### [Records shown]
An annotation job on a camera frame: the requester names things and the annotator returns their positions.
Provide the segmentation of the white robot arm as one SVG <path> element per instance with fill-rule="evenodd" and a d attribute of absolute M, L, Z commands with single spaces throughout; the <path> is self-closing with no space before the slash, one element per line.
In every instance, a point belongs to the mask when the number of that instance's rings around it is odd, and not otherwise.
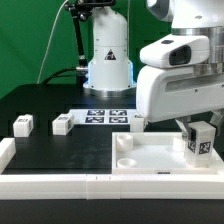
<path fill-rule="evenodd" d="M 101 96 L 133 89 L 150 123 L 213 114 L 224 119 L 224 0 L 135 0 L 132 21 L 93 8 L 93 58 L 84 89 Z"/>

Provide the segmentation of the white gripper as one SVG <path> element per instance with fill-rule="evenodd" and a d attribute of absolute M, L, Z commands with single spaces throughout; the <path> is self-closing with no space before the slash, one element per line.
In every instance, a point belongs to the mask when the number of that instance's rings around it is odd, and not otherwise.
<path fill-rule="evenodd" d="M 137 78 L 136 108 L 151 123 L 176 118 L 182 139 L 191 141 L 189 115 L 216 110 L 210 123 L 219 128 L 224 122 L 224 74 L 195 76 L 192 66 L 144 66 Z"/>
...
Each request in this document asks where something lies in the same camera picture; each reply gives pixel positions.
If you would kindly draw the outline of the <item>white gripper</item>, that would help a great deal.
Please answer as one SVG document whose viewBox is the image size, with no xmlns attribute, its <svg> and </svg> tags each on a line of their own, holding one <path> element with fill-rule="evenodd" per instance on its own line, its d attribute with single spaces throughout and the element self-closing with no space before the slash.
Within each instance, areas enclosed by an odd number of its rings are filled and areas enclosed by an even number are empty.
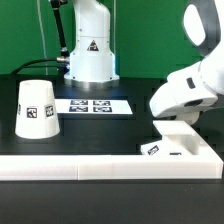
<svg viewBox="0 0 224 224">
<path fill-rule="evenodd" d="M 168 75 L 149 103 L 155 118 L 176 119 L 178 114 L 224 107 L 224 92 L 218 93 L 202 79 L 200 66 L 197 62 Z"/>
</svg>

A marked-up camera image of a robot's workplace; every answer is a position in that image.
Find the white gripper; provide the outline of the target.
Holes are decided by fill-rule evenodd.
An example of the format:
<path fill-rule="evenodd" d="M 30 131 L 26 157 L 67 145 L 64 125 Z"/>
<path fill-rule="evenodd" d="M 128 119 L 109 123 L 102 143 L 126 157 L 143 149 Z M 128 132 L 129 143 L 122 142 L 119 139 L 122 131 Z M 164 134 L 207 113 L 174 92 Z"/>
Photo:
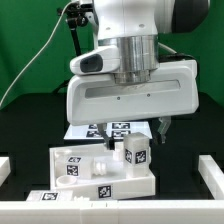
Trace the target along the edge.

### [Directions for this task]
Each line above that contains the word "outline" must be copied.

### [Your response]
If you would kindly draw the outline of the <item>white gripper</item>, that would help a great deal.
Find the white gripper; provide the outline of the target.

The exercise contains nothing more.